When cooking pasta, there are a couple of techniques that I like to follow--individually they yield great results, but when combined they interfere with one another to produce an inferior product.

  1. Salting the pasta water. I've learned this trick some time ago and it has been critical to producing the best-tasting pasta. I really want the pasta to be the point of the dish, with the sauce an accompaniment, and the getting salt in the water from the start is the way I get the best flavor in my pasta. In fact, I find that salting the water quite generously works very well as long as I am fulling draining the pasta after boiling.
  2. Adding starchy pasta water to my sauce. The starchy water really brings everything together. You could say it thickens it, but not like a roux, as some have speculated--rather, the starch emulsifies the fats into the sauce (consider if I have, say, tomato sauce, cheese, and olive oil) and it also adds a rich mouthfeel. I've really had great success adding some of the starchy pasta water to the sauce and don't want to give that up.

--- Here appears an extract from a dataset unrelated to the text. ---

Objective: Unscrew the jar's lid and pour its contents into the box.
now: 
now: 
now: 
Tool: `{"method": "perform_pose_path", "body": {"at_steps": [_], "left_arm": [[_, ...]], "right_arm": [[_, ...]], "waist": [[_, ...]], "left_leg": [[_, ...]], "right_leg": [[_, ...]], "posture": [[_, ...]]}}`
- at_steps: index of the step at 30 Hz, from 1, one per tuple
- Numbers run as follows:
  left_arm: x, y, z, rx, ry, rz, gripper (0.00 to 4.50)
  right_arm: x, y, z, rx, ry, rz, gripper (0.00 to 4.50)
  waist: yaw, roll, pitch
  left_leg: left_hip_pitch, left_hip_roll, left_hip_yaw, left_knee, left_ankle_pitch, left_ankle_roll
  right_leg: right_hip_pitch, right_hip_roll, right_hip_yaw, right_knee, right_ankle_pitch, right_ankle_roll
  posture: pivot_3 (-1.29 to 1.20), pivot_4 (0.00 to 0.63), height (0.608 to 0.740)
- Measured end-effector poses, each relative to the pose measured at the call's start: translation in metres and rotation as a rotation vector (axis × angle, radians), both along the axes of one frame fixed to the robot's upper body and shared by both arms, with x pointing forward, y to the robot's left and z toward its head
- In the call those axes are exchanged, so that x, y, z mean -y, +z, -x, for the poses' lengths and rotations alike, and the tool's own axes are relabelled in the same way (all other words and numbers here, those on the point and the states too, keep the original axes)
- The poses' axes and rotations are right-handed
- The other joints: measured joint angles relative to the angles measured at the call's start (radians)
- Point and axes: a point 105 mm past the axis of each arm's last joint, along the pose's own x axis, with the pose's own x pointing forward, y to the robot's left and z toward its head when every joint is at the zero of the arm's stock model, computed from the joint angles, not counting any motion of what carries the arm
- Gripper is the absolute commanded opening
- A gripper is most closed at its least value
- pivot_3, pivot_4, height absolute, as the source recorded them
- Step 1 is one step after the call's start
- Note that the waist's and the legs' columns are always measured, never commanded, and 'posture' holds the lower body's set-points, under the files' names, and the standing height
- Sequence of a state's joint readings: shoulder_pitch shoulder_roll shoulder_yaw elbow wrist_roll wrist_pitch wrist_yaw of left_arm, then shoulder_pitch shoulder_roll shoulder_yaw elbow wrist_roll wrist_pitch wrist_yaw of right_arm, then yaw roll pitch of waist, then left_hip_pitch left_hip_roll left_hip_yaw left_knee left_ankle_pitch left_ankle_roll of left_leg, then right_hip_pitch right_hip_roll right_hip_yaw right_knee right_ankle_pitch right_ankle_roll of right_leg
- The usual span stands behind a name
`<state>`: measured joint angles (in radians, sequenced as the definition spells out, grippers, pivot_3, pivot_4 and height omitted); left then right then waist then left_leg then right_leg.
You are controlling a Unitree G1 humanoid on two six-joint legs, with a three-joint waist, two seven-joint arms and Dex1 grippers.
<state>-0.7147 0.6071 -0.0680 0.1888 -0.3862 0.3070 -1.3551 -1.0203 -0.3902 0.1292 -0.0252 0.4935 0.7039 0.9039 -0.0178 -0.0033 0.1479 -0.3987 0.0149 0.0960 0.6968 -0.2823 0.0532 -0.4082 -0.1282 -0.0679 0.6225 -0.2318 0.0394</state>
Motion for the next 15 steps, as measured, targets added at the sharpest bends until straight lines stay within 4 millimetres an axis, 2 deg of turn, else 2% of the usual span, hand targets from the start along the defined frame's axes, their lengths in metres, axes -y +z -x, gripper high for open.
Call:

The problem is that when I've salted the pasta water, it means adding it to my sauce brings along all that salt--to the point where it can be unpalatable.

So to my question: Are these two techniques mutually exclusive? Or is there a way to get the salt into the pasta without getting it into the sauce?

To prime the pump, I've considered a couple of options:

  1. Brine the pasta prior to boiling
  2. Start the pasta in boiling salt-water, then move to fresh water (use the latter in the sauce)
  3. Start the pasta in fresh water, then move to salt water (use the former in the sauce)
  4. Boil a whole bunch of pasta (say, ditalini, for the large surface area) without salt for an extra-starchy water. Jar it, and use it in future sauces.
  5. Forget the starchy water, and just use, say, cornstarch.


Best Answer

Since cooking the pasta in salted water is essential, and switching to fresh water or whatever is a PITA, I'd just use less water and thicken with something else.

The standard ratio for salting pasta water is 1:10:100 - 1 litre of water for 10g salt and 100g pasta - perhaps you're over-salting the water?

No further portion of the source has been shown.